1) tfs: shelves are named and can be worked with independently; git: stashes are numbered in a sort of a stack and only the top stash is unpacked and deleted destroying your data, infuriating, also local edits are moved into the stash, not copied.
2) tfs: branches are mapped to different folders and can be worked on simultaneously; git: branches are mapped to single folder and switching branches deletes local edits.
3) tfs: pulling from server merges new text preserving local changes; git: pull and checkout deletes local changes.
4) tfs: can't commit unresolved merge conflicts; git: commits just fine, it's also not obvious if you have merge conflicts to commit or not.
5) tfs: handles concurrent edits as merge conflicts and handles them as they occur; git: you create feature branches and in case of concurrent branches you have merge conflicts when you merge to master, then you have p.4. Feature branches are advertised as a big fat killer feature of git, but I don't quite see the win here, you still have merge conflicts.
6) tfs: all commits in a branch are visible, it's not obvious how to delete them, you can only create rollback commits; git: if something happens to the branch label, the commits are gone.
I want my VCS to be quiet, out of sight and do as it's told, because my main focus should be programming, not how to tame a tool that's supposed to save text. The fact that you have to "learn git", and that there are so many StackOverflow git question on how to do (what should be) trivial operations is probably a hint that things aren't great in the usability department.
For hg, I just read an introductory guide (I think it was Joel Spolski's one) and that was enough. I used to be able to do a more in-depth comparison and criticism but nowadays I use git and try not to think about it too much.
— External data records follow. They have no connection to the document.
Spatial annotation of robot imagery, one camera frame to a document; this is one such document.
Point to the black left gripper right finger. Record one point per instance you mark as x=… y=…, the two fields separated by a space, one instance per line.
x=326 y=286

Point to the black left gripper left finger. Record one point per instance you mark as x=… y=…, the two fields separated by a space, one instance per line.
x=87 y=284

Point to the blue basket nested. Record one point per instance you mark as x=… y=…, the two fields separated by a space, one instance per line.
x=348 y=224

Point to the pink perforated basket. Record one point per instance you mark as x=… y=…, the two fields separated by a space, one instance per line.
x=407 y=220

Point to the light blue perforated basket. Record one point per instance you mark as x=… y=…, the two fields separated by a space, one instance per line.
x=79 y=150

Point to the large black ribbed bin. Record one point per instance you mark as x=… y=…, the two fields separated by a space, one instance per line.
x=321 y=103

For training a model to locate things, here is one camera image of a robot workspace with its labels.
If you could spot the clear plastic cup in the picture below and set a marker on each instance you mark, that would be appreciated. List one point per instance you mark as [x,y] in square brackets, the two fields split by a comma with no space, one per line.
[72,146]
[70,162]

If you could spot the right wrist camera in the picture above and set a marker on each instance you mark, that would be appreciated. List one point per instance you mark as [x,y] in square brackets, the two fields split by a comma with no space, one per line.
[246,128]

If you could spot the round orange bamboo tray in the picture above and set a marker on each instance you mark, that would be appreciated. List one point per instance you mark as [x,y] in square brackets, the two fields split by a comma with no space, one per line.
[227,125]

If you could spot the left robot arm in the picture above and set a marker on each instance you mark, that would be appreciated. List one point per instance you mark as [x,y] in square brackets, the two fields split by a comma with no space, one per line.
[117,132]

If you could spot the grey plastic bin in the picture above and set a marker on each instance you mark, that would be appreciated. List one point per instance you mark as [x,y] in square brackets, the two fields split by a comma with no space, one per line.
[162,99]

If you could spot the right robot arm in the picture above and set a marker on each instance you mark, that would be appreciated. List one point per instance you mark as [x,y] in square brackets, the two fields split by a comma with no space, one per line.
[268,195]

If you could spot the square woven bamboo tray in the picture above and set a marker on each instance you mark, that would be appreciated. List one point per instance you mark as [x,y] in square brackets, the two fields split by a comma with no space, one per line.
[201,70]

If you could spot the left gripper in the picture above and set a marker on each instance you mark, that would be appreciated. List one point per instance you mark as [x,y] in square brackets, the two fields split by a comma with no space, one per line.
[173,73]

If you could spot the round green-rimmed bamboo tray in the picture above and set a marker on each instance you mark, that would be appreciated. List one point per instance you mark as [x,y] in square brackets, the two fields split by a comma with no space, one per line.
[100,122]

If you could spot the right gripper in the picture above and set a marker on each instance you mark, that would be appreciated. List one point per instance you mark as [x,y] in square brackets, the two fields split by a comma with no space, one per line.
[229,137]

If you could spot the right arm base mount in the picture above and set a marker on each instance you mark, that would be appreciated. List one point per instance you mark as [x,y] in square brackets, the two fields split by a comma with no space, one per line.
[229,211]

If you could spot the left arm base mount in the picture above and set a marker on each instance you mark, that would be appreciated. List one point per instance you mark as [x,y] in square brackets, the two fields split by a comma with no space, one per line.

The entire CLI is badly designed, with highly non-orthogonal commands interacting in unexpected ways. Recent versions of git has started introducing commands with a more top-down design (e.g. git switch), but that's a very novel development
Git also diverged significantly from the SVN command line, but instead of following the tasteful Darcs path of making commands clearer and cleaner it commonly:
- reused the same terms for different operations, usually less intuitive ones (e.g. the absolutely awful "git revert")
- removed clear commands to confusingly tack them onto others (e.g. "git add" to resolve commits)\
On that front, mercurial extended the existing commands-set much more cleanly and clearly.
Mercurial's CLI felt like an improved extension of SVN's, Darcs felt like a drastically different take with plenty for it, Git's felt like one of those ransom letters cut out of newspapers, full of jangly bits which make little sense, and concepts which worked fine altered for no perceivable reason.
Users that started with Git are more likely to internalize Git's concepts as "the natural way to do version control", and more likely to find Mercurial counterintuitive.
But where mercurial shines with a clean, consistent and simple UX, git is a mess where storage-layer abstractions leak to the user and where single commands serve multiple unrelated purposes.
To give you a practical example, any command that takes commit(s) as argument (for checking-out, logging, rebasing, …) would be passed a `revset` in mercurial-land. Revsets are a simple DSL to address commits (by hash, lineage, topology, distance, …), which makes new commands easy to learn, and renders one third of `git help log` inadequate. Most commands that output something use templates as argument, which renders another half of `git help log` laughable.
There is nothing "natural" about the git UX, you've got to accept that it grew organically with no attention to details.
All this to say, I love git, and as a versioning system, it seems obvious to me that we can do better than git for 90% of workflows. Just yesterday I was surprised by how `git push --tags` worked and had to read the man page for `git-push` to see I wanted `git push --follow-tags`. Just reading this forum today I see that I alternately probably(?) could have figured out what I wanted with `git help push` which I didn’t even really realize was a thing.
But do I want to use an easier versioning system? I’m not sure. git has a kind of forcing function for a growth mindset. I value it for its creative expressivity.
Edit for sibling comment: Stockholm Syndrome, quite possibly. But as the “victim,” I still love git!
I'm not saying mercurial is better, but there's a reason I have to remind people that this[1] is satire - the real manuals are so convoluted that they seem like parodies of themselves.
[1] https://git-man-page-generator.lokaltog.net/#c2NyZWVuJCRnYXJ...
I feel like the Mercurial fanbase is just another loud fanbase. I did start with CVS and SVN and git was absolutely fantastic when I started using it. On the other hand I could never get the hang of Mercurial. From MY PERSONAL perspective it has a terrible UX(which is the exact opposite experience of the loud hg fan git critics on HN). I absolutely cannot relate to the people who say that Mercurial has the better UX, but I don't remember myself constantly bashing mercurial either like the other side does. From my perspective `git add -p` is an important essential functionality that hg does not provide. I believe there was some sort of plugin but it was no where near as polished.
Yes, there are a handful of nice features in mercurial, but none which are actually necessarily needed inside of the git core.
I do faintly remember that my biggest problem with git was understanding that a commit doesn't push automatically. But then again that's just a difference between a DVCS and whatever was there before.
Mercurial has an interactive commit mode (hg ci -i) with a slick TUI for navigating and selecting chunks to commit.